Brighton Beautiful
With London-on-sea only an hour away, what are you waiting for? Read our guide to the very best sights, hotels, clubs, restaurants and bars in the south's most happening coastal destination.
The Town
Brighton has been a
fashionable seaside resort since the mid-eighteenth century when Dr
Richard Russell’s championing of the health-giving properties of the
sea air and water prompted the wealthy to flock to this elegant town.
It later gained its more gritty reputation as a dirty-weekend
destination with the arrival of the lusty Prince Regent (who later
became George IV). A philanderer from the age of 17, the young George
built his pleasure palace, the Royal Pavilion, here in the early
nineteenth century.
Today Brighton continues to offer a breath of
fresh air, both with its invigorating salty breeze and its liberal
attitude – indeed, as early as 1988 the Sun newspaper declared it the
gay capital of Europe. It has attracted so many visitors and newly
relocated residents from the capital that its Victorian nickname of
‘London by the sea’ is still appropriate today.
North Laine and the Lanes
The
network of tiny streets that are collectively known as ‘the lanes’, are
in fact two separate areas: North Laine and the Lanes.

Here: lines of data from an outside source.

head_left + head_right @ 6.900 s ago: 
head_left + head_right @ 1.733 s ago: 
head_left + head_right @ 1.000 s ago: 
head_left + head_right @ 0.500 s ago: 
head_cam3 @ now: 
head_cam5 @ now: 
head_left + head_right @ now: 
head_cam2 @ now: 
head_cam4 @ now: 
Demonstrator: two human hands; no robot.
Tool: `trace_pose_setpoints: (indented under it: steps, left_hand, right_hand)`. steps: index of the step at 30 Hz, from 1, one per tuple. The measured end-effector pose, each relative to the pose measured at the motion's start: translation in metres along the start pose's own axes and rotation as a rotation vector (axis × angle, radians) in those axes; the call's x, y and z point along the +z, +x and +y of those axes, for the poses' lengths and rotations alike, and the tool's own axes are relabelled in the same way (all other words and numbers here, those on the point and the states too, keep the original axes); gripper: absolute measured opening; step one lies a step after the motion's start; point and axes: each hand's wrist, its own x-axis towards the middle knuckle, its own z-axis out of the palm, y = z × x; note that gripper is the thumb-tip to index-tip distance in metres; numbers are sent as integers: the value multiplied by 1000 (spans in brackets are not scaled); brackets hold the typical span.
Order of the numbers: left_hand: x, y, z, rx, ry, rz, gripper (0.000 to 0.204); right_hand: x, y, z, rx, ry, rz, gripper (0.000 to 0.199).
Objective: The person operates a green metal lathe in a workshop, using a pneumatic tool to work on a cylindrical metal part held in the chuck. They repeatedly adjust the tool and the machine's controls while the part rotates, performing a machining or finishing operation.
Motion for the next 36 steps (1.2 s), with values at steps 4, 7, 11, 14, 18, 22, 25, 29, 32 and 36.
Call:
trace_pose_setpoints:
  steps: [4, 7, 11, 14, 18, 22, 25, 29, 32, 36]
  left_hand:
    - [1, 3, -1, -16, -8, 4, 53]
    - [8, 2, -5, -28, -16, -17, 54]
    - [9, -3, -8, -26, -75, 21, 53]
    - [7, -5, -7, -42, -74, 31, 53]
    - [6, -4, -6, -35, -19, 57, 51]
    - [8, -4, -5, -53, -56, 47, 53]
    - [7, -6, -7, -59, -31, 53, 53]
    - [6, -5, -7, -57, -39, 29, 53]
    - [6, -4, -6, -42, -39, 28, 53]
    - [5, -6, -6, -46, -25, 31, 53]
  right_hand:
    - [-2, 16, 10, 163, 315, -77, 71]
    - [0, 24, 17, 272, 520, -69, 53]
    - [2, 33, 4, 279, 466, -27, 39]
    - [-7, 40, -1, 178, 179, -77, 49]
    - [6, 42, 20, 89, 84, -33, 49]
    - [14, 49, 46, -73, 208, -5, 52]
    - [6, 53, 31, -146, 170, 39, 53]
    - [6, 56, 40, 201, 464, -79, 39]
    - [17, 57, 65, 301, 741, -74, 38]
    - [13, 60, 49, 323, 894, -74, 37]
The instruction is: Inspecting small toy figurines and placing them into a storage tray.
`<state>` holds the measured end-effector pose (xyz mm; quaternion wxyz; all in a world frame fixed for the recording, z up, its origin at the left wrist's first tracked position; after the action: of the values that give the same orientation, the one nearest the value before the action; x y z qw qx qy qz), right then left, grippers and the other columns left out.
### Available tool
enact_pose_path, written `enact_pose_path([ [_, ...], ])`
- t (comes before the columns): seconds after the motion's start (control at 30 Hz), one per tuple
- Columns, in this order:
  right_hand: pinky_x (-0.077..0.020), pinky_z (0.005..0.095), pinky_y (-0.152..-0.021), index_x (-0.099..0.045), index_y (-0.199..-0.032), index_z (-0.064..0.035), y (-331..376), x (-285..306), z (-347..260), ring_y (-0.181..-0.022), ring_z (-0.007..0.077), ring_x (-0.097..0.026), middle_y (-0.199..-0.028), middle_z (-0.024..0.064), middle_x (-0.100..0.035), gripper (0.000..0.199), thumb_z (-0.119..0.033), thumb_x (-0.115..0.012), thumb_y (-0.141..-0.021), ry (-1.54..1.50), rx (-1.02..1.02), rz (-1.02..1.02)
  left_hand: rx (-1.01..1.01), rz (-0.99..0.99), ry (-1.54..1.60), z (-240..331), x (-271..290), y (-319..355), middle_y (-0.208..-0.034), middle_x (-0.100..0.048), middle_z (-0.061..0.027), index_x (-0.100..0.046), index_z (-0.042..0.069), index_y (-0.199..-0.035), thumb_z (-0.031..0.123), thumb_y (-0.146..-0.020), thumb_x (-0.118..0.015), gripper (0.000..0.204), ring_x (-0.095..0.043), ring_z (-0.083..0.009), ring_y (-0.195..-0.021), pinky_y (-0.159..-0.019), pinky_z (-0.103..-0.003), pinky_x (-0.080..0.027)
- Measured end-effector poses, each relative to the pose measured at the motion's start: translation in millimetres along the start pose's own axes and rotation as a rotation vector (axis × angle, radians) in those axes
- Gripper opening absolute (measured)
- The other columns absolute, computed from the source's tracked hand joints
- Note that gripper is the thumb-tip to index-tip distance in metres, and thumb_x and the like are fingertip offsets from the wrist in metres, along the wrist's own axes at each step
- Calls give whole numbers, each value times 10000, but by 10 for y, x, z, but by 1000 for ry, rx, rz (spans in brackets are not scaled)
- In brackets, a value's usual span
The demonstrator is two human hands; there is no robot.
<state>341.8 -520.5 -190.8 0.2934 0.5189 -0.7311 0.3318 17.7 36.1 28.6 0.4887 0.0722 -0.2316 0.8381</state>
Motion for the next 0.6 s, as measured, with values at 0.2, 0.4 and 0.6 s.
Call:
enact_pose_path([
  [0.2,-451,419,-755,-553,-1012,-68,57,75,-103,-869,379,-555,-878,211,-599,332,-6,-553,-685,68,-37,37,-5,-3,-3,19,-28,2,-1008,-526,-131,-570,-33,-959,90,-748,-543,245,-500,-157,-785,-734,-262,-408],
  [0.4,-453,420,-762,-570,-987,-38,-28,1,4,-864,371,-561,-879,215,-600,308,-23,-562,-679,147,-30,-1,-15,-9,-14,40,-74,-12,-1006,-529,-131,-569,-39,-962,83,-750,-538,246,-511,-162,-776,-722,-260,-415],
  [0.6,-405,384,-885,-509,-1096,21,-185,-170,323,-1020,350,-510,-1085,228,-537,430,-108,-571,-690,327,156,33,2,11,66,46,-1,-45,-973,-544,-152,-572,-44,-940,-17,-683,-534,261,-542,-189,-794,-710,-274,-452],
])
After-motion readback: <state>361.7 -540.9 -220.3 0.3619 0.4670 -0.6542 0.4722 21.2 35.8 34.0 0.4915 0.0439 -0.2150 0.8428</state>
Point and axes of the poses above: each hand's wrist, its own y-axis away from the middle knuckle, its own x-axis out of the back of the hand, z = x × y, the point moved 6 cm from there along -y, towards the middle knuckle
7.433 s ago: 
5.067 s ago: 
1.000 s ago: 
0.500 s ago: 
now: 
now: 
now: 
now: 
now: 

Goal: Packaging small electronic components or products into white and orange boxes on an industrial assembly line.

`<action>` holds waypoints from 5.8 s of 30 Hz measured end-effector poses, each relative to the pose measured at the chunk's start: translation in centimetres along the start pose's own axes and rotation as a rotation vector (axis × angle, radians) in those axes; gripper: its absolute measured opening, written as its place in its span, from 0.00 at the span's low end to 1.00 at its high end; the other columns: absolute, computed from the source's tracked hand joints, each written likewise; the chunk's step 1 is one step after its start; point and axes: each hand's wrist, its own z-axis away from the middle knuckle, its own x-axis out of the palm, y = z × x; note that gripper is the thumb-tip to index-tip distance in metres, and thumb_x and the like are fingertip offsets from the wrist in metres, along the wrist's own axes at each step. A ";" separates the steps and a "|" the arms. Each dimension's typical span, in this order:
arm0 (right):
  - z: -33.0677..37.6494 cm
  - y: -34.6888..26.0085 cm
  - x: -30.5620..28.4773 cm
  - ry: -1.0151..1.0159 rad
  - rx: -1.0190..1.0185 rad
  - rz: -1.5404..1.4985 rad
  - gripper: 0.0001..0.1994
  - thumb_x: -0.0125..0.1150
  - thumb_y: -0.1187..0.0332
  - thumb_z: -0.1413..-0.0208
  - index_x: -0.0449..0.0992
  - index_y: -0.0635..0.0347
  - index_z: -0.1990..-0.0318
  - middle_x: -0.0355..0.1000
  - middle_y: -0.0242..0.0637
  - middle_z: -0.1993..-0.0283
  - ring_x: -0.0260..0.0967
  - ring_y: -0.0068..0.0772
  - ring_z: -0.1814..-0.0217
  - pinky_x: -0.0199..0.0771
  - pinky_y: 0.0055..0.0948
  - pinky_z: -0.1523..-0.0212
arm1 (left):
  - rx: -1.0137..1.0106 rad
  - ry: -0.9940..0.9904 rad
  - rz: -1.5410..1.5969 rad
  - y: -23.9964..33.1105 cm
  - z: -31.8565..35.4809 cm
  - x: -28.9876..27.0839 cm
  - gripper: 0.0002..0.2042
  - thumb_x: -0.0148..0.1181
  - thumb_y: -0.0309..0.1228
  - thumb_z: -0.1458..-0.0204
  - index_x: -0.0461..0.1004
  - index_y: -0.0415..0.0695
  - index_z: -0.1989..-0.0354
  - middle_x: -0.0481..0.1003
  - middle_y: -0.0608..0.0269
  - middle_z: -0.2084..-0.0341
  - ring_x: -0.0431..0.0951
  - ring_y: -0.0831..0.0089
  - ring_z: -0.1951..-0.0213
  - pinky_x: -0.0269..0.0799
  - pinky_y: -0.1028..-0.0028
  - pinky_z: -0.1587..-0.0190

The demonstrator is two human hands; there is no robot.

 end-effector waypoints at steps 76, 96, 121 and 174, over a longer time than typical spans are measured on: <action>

As you exit the train station, take an immediate left down the steep slope of Trafalgar Street – at number 103 is one of Brighton’s best watering holes, the Great Eastern
(01273 685681), a trad pub with worn wooden-barrel tables, shelves of
books and a laidback vibe. Also on Trafalgar Street, stop at the top of
Sydney Street, where the North Laine begins.
Independent
cafés and shops crowd this bohemian stretch of Brighton. Breakfast is a
main event. Our favourite slap-up hotspots include Café Motu (6 Trafalgar St, 01273 709655) – perfect for a pre-work rendezvous as it’s less busy than at weekends – the earthy yet chic Café Nia (see below) and the Turkish Akdeniz (19 Kensington Gardens, 01273 679124) whose Mediterranean breakfast features grilled halloumi, feta and boiled eggs. Save the Pulp Kitchen
(31 Bond St, 01273 735640) for later in the day. Its dairy-free
smoothies and nutritious wraps, salads and soups are the ultimate
afternoon pep-up.
At the end of Bond Street
(and the end of the North Laine) cross over North Street to enter the
Lanes. Here things get a little more high street and the eating and
drinking upgrades from cafés to bars and restaurants. Serving generous
portions of homemade global dishes, the Hop Poles pub
(13 Middle St, 01273 710444) never fails to satisfy both appetites and wallets.
The Seafront
At
the south end of the Lanes is Brighton’s famous seafront with its
promenade and pebble beach. On a hazy bank holiday weekend, it can feel
like the whole world has descended upon this quintessentially English
piece of paradise. Here, famous clubs such as Beach (171-181 King’s Road Arches, 01273 722272) and, further towards the Marina, Concorde2 (Madeira Drive, 01273 697888/ www.concorde2.co.uk),
sit side by side with fishmongers, stalls selling buckets and spades,
fish and chip shops, and pubs and bars with beachfront seating. The
stalwart Fortune of War (157 King’s Road Arches, 01273 205065) serves a lovely pint.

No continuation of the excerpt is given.